> [Assignment]: The listing below holds pictures; exclude them. Return exactly the lines from the one with "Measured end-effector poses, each" through the one with "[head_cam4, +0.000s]".

> [Stored data]:
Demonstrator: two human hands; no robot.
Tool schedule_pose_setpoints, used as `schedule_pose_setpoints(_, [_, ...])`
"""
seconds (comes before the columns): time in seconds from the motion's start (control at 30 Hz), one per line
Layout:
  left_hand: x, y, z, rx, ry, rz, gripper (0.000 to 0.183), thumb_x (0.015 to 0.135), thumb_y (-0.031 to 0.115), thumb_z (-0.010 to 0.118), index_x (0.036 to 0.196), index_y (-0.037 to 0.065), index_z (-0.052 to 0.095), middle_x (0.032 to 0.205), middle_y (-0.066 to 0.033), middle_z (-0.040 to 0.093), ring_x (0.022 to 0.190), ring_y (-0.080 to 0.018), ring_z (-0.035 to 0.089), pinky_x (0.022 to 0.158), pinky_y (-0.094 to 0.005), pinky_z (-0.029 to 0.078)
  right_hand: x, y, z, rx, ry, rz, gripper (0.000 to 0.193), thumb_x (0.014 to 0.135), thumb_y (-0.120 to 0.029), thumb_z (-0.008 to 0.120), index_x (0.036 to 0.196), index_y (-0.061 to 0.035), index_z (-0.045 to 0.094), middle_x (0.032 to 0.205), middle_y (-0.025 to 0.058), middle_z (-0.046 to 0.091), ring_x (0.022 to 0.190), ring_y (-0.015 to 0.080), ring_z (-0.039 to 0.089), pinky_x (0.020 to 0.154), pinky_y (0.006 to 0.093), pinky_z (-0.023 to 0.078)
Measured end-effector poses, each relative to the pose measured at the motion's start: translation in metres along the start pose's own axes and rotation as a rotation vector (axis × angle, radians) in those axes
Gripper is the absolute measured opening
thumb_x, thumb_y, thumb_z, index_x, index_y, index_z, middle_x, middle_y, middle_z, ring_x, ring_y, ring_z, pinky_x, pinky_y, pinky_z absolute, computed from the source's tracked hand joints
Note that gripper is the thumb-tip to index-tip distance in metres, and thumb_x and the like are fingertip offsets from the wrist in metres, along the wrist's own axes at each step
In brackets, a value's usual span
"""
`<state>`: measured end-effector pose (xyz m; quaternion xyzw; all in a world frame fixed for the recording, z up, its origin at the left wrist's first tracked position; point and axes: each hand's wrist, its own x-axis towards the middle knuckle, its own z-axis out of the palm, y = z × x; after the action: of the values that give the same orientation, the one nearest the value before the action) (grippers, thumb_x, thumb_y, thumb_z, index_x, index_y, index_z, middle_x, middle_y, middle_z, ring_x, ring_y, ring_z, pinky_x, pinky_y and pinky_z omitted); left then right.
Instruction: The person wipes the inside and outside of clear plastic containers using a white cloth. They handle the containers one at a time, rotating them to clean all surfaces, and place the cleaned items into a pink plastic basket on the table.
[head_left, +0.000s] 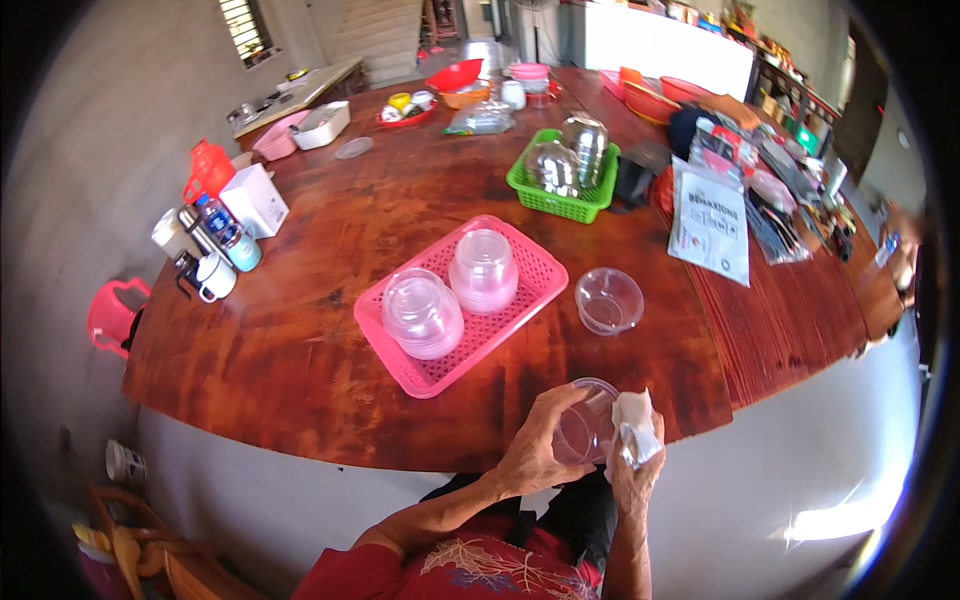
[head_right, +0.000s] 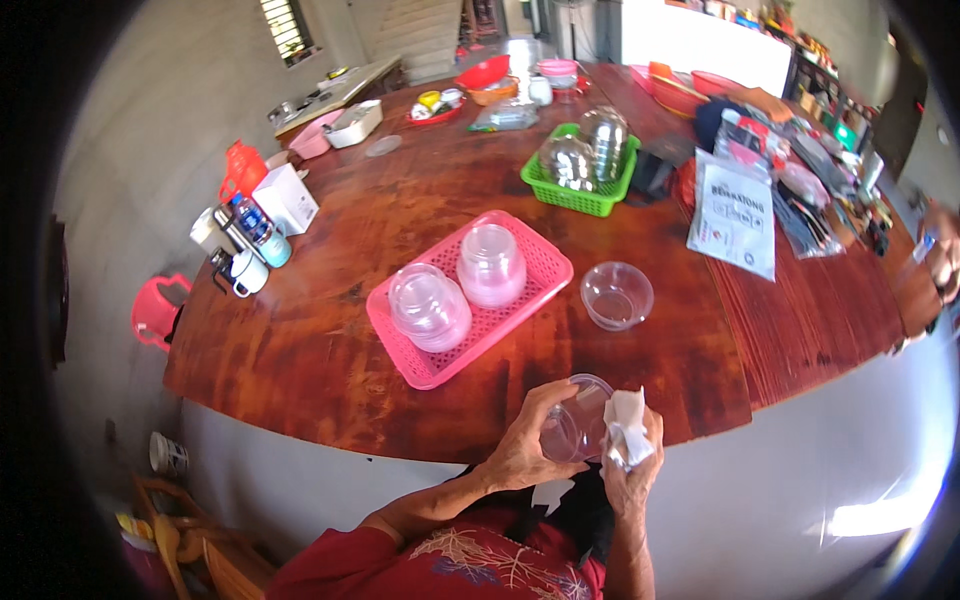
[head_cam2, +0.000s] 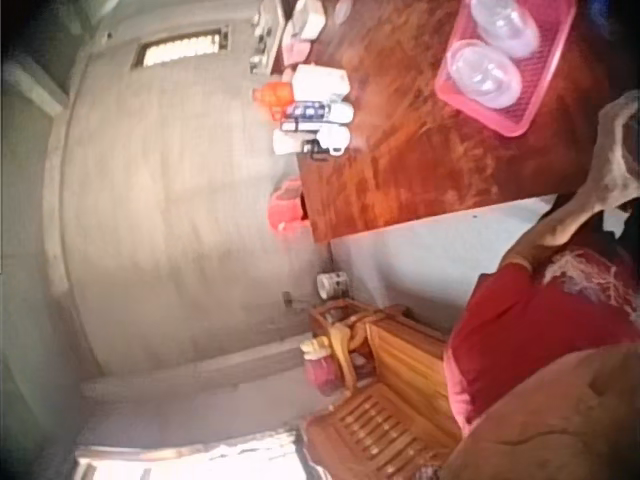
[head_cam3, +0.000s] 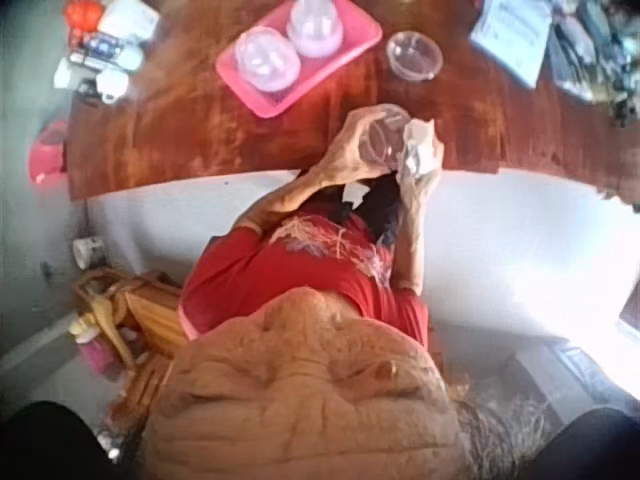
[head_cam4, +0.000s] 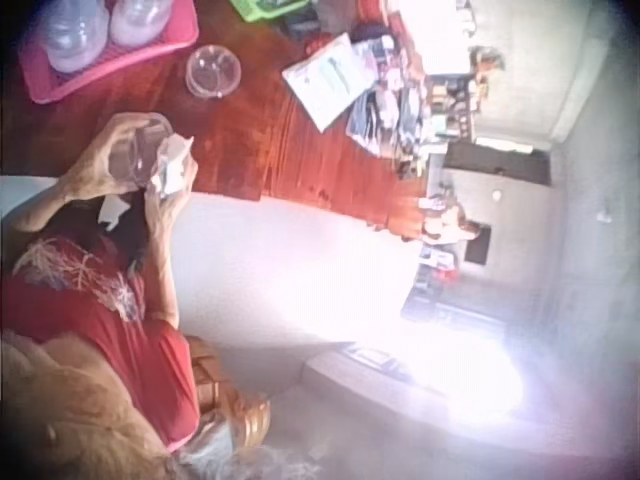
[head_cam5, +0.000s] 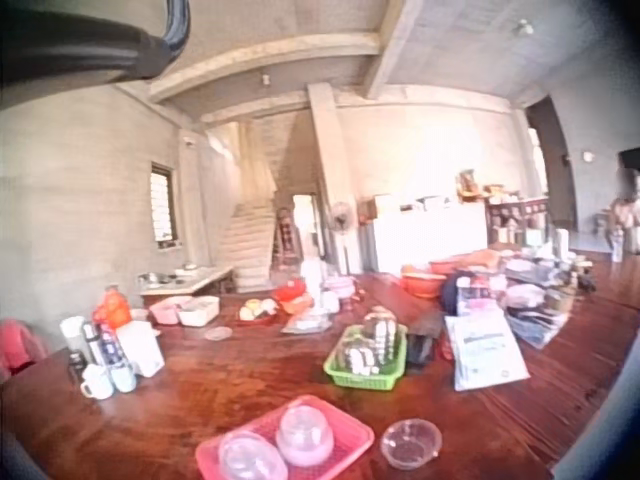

> [Solution for this task]:
Measured end-effector poses, each relative to the pose measured at the motion's start: translation in metres along the start pose's own axes and rotation as a rotation vector (axis × angle, radians) in those axes
Gripper is the absolute measured opening
thumb_x, thumb_y, thumb_z, index_x, index_y, index_z, middle_x, middle_y, middle_z, ring_x, ring_y, ring_z, pinky_x, pinky_y, pinky_z absolute, computed from the source's tracked hand joints
Note that gripper is the thumb-tip to index-tip distance in metres, and thumb_x and the like are fingertip offsets from the wrist in metres, along the wrist's own axes at each step
In brackets, a value's usual span
"""
`<state>`: measured end-effector pose (xyz m; quaternion xyzw; all in a world frame fixed for the recording, z up, its origin at the left wrist's first tracked position; point and axes: each hand's wrist, its own x-axis towards the middle knuckle, its own z-axis out of the palm, y = z × x; after the action: of the values that give the same orientation, the one nearest the value before the action) (grippers, thumb_x, thumb_y, thumb_z, index_x, index_y, index_z, middle_x, middle_y, middle_z, ring_x, ring_y, ring_z, pinky_x, pinky_y and pinky_z omitted); left then right.
Instruction: The person wipes the inside and outside of clear plastic containers using a white cloth. They handle the containers one at a time, rotating them to clean all surfaces, and place the cleaned items into a pink plastic basket on the table.
[head_left, +0.000s] 
[head_right, +0.000s] 
[head_cam2, +0.000s] 
[head_cam3, +0.000s] 
[head_cam4, +0.000s] 

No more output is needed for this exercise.